- _Prompt_
Using the data below, copy out all lines with the word "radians".

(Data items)
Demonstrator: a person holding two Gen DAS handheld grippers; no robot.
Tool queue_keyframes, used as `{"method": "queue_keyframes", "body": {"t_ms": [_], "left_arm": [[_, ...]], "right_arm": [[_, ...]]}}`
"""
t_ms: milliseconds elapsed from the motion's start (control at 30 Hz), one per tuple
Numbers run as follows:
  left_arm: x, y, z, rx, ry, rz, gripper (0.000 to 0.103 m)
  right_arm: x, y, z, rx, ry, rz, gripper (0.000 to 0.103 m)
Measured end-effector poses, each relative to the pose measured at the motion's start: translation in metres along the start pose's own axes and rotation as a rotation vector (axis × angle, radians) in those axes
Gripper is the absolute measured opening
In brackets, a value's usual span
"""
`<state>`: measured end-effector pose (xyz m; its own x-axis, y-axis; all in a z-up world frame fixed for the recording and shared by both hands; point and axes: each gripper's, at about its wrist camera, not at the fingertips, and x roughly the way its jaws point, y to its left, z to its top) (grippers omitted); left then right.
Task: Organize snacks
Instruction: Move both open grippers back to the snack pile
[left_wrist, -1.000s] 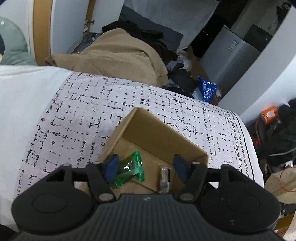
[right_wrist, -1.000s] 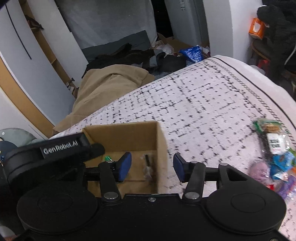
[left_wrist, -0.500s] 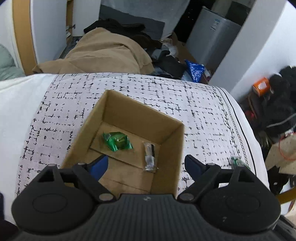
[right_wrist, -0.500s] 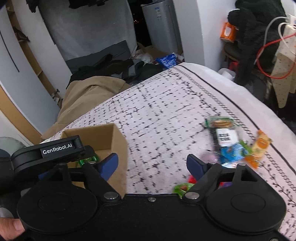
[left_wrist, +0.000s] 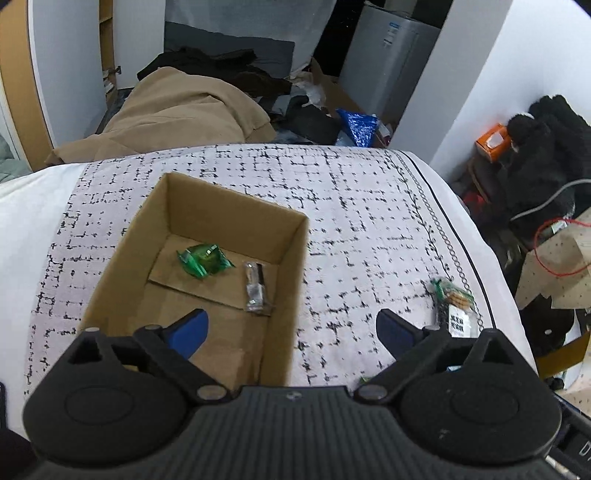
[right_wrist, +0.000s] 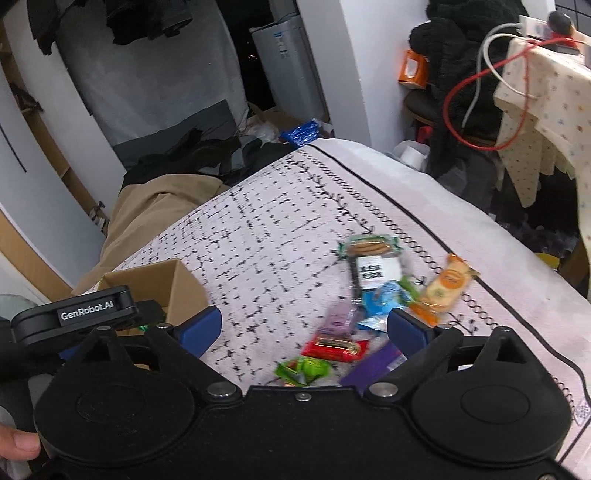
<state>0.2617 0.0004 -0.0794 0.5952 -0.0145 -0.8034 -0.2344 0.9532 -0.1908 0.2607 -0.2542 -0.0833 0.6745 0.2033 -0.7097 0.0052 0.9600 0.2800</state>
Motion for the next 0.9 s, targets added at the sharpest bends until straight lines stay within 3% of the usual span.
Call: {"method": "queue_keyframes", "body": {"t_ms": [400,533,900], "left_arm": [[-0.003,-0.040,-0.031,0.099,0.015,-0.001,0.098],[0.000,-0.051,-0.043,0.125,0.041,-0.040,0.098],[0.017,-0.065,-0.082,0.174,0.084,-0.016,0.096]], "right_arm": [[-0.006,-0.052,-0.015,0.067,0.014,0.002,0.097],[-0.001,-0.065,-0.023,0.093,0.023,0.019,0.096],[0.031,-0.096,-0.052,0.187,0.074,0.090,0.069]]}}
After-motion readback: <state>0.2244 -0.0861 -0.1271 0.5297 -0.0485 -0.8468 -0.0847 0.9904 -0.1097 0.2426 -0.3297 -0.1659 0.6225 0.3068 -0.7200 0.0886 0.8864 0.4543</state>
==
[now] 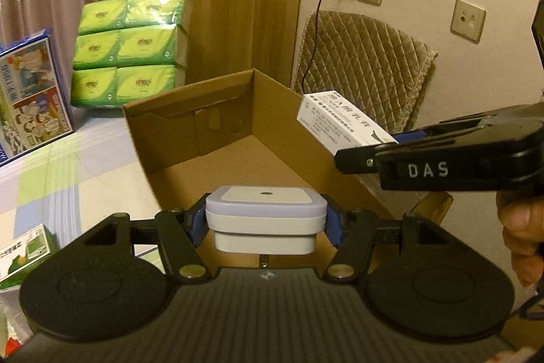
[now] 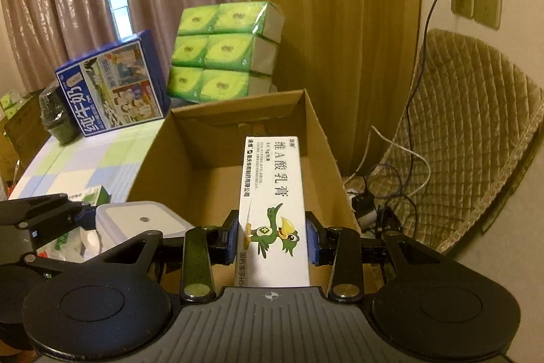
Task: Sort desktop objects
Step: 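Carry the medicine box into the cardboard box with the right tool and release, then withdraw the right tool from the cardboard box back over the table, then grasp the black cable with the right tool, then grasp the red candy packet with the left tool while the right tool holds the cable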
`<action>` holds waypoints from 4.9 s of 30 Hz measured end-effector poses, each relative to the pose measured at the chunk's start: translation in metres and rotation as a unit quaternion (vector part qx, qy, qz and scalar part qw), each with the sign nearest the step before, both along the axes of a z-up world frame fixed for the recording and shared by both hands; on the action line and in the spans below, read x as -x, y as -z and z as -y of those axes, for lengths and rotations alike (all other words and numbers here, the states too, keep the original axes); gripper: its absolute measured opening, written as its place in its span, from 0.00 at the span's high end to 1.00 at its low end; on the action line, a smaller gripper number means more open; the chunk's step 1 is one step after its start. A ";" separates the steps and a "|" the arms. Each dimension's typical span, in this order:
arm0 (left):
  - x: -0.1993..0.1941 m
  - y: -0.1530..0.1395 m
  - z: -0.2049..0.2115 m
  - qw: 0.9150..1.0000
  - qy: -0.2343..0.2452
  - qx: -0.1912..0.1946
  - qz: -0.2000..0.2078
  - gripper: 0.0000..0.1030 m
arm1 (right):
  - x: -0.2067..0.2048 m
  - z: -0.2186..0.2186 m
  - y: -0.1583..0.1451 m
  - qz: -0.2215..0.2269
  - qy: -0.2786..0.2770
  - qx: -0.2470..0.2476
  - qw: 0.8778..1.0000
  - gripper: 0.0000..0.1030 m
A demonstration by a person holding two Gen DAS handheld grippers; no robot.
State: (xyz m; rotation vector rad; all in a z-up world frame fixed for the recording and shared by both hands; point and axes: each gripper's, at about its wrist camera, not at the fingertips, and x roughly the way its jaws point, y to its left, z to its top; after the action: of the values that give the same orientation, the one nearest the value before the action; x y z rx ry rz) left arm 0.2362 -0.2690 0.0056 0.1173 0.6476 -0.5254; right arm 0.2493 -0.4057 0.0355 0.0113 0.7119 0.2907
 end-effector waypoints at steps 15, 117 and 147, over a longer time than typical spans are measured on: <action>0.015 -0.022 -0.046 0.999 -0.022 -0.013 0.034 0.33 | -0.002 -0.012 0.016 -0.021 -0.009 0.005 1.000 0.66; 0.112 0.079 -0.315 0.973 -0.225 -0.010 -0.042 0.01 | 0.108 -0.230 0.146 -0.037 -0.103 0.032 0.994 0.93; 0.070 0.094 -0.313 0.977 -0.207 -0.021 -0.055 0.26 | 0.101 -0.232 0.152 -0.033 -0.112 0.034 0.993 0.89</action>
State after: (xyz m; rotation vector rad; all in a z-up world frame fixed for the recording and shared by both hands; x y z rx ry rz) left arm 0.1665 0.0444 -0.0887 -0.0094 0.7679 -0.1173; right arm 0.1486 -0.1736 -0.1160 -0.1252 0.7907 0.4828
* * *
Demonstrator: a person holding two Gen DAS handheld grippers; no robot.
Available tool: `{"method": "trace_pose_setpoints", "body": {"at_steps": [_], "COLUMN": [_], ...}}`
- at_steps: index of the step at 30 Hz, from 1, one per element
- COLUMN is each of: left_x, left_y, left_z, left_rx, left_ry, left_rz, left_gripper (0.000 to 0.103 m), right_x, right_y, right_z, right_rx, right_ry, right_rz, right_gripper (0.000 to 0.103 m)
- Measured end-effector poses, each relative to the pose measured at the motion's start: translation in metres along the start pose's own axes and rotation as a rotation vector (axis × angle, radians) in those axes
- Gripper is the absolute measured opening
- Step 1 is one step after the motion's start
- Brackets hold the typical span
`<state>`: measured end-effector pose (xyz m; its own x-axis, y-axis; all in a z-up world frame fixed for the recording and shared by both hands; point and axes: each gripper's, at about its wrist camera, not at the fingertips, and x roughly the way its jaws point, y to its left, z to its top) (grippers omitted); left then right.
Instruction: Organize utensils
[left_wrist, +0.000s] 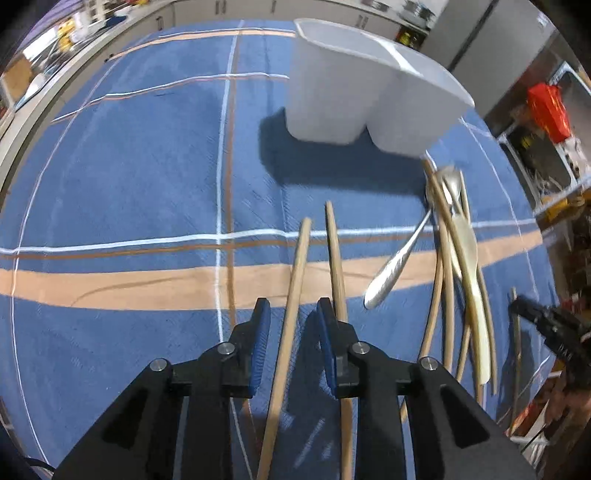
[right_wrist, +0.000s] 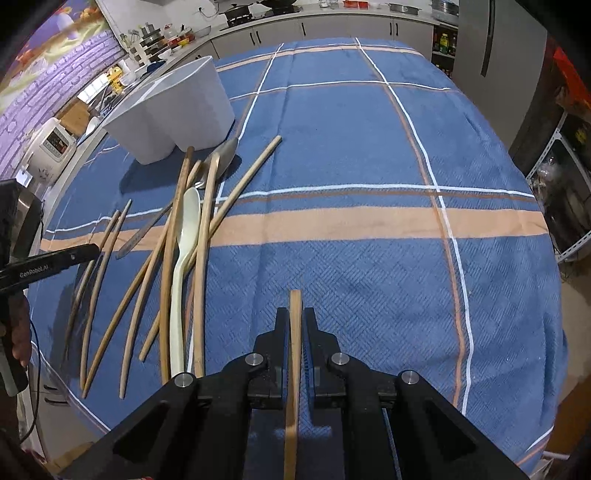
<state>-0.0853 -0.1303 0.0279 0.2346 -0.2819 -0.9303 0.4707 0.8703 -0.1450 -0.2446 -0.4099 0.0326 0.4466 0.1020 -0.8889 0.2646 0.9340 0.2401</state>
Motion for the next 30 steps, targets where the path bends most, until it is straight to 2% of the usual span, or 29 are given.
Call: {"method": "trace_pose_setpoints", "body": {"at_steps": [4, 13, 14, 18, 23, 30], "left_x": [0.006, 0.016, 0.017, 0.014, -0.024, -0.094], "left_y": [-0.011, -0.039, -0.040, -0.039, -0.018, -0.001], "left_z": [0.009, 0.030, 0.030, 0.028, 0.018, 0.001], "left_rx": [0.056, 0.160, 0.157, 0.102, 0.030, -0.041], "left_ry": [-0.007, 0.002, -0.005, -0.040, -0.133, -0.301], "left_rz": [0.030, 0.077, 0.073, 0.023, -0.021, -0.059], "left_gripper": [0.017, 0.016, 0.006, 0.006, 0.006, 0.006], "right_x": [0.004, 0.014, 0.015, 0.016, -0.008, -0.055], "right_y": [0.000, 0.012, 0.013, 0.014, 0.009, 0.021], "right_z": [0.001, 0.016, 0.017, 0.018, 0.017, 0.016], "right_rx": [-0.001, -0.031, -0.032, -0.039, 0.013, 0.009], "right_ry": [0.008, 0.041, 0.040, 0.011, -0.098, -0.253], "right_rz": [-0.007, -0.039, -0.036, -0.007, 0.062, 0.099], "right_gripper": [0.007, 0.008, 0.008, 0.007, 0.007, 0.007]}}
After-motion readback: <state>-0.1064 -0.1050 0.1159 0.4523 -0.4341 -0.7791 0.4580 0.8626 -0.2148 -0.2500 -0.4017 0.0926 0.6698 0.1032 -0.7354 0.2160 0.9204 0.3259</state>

- _Solved problem_
Measured end-effector poses, each relative to the pose measured at the motion's start: translation in metres along the start pose's own axes and rotation as a rotation vector (axis × angle, radians) in those axes
- Measured end-effector poses, each relative to the pose measured at the motion's start: translation in metres along the start pose's own axes and rotation as a rotation vector (axis × angle, radians) in those axes

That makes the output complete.